In a study that could annoy Democrats and perturb proponents of the “base election” theory, a centrist Democratic think tank is arguing that its party’s hold on the Senate hinges on political “moderates.”
Third Way, in a report set for release today, asserts not only that ideological moderates will determine control of the Senate in November, but that Democrats need to win more of these voters in 10 states with tossup Senate contests than do the Republicans. The think tank crunched exit polling data from recent presidential and midterm elections and concluded that Democrats face a significant challenge in their bid to retain their thin, four-seat Senate majority.
“Crucially for Democrats, they must garner a majority of moderates in nine of 10 toss-ups to win, and in seven of those the bar is even higher — Democrats must clear 60 percent [of moderates] to win,” Third Way policy advisers Michelle Diggles and Lanae Erickson write in the think tank’s report.
Third Way classifies 10 Senate races as Tossup; Roll Call currently rates eight races as Tossup.

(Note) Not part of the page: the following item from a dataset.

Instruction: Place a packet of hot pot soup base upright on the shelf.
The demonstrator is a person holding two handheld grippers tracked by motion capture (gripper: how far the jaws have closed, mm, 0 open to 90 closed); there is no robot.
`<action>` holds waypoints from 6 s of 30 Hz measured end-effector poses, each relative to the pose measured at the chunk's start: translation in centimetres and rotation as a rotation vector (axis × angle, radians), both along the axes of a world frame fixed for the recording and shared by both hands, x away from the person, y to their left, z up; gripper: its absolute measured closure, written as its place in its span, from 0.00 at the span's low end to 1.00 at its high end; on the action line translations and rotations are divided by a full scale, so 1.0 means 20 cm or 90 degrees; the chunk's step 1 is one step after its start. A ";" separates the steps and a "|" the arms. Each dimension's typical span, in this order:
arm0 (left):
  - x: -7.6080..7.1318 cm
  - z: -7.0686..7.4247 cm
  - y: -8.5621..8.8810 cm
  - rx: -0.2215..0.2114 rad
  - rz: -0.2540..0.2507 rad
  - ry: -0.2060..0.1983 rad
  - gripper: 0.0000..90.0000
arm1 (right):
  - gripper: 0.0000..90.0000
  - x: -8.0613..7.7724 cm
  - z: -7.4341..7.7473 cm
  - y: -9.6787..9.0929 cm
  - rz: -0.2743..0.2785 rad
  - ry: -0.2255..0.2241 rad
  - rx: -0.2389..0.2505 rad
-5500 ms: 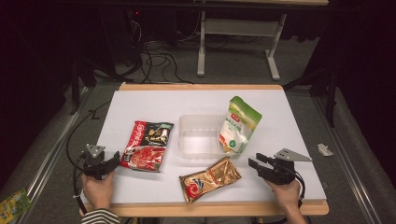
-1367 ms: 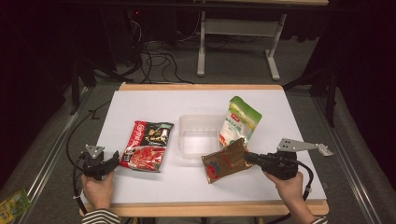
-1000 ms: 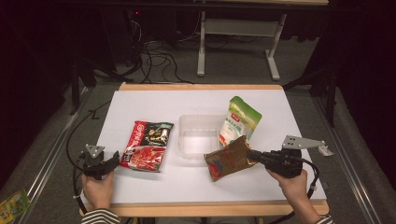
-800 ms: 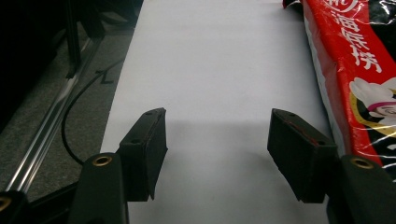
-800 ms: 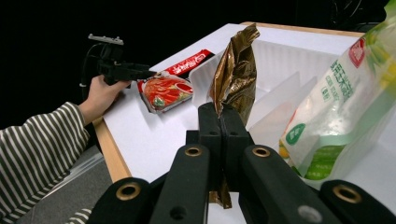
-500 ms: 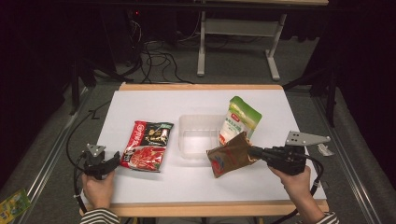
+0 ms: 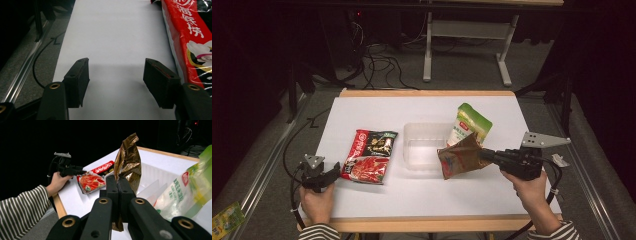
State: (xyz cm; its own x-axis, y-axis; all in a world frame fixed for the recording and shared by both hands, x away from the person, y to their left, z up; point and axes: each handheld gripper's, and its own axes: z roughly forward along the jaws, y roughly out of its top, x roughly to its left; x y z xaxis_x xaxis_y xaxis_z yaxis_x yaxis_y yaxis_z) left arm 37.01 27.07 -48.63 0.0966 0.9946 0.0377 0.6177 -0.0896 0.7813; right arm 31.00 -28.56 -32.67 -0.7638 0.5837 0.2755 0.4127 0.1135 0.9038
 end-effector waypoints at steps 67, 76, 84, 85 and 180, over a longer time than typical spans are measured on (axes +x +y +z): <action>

From the outset of the 2012 cycle, Democratic control of the Senate has appeared jeopardized. Of the 33 seats up for election, the Republicans must defend only 10. However, the Democrats have recruited a strong contingent of top-tier candidates and exhibited considerable fundraising prowess. Races in conservative-leaning states that looked like sure pickups for the Republicans suddenly appear competitive. Meanwhile, the GOP has seen at least one retirement, in Maine, which put an almost-sure hold in play.
All of this has buoyed Democrats and led prognosticators to soften their predictions for a Senate power shift in the next Congress. But the Third Way study suggests that the Democrats’ Senate hurdles remain particularly acute and also challenges the analyses of political activists on both sides of the aisle who contend that elections are decided by base turnout and which party can do a better job of motivating partisans — not by voters in the middle.
The report also presents a warning to Republicans. They must be successful with ideological moderates in the 10 states with tossup Senate races to have a chance at winning control of the Senate, although less so compared to the Democrats.
Where is the moderate vote key for the Republicans? Not surprisingly, in Massachusetts, where Sen. Scott Brown (R) must win 58 percent of moderates to win on Nov. 6. Brown’s opponent, Harvard professor Elizabeth Warren, needs only 43 percent of moderates to win the election. In Hawaii, former Gov. Linda Lingle (R) needs 51 percent of the moderate vote. The eventual Democratic nominee in this open seat also needs 51 percent of moderates, although the Democrats clearly have the edge in this race.
But in the eight additional Senate tossup states as determined by Third Way, the think tank reports that it is the Democrats who must overperform with moderates. In Indiana, where Democrats are enthusiastic about their prospects in the wake of Sen. Dick Lugar’s ouster in the GOP primary, Rep. Joe Donnelly, the Democratic nominee, must win 69 percent of the moderate votes. Indiana Treasurer Richard Mourdock, the GOP nominee, needs only 32 percent of moderates.
In Missouri, Sen. Claire McCaskill (D) needs 62 percent of moderates; the eventual Republican nominee needs 39 percent. In Montana, Sen. Jon Tester (D) needs 61 percent of moderates; Rep. Denny Rehberg (R) needs 40 percent. In Nevada, Rep. Shelley Berkley (D) needs 61 percent of moderates to oust appointed Sen. Dean Heller (R). In New Mexico, the eventual Democratic nominee needs 60 percent of moderates to hold this Democratic-held open seat; the eventual GOP nominee needs only 41 percent of moderates.
In North Dakota, where Democrats are optimistic about holding an open seat, former state Attorney General Heidi Heitkamp must win 65 percent of ideological moderates. Freshman Rep. Rick Berg (R) needs only 36 percent of this voting bloc. In the battleground of Virginia, ex-Democratic National Committee Chairman and former Gov. Tim Kaine (D) needs 60 percent of moderates. Former Gov. and ex-Sen. George Allen (R) needs 41 percent. In Wisconsin, where a Democratic-held seat is open, Rep. Tammy Baldwin (D) needs 56 percent of moderates; the eventual GOP nominee needs 44 percent.
According to the Third Way study, Democrats need and average of 59 percent of the moderate vote in the 10 Senate tossup states; Republicans need an average of 42 percent. “Looking at the 2006 exit polls, when these Senate seats were last in cycle, moderates were the plurality of voters,” Diggles and Erickson wrote in the study. “On average in these states, 47.3 percent of the electorate was moderate in 2006.”
The data suggest that the analysis, held in some quarters, that Republicans are in trouble with middle-of-the-road voters is misplaced in the context of the battle for the Senate.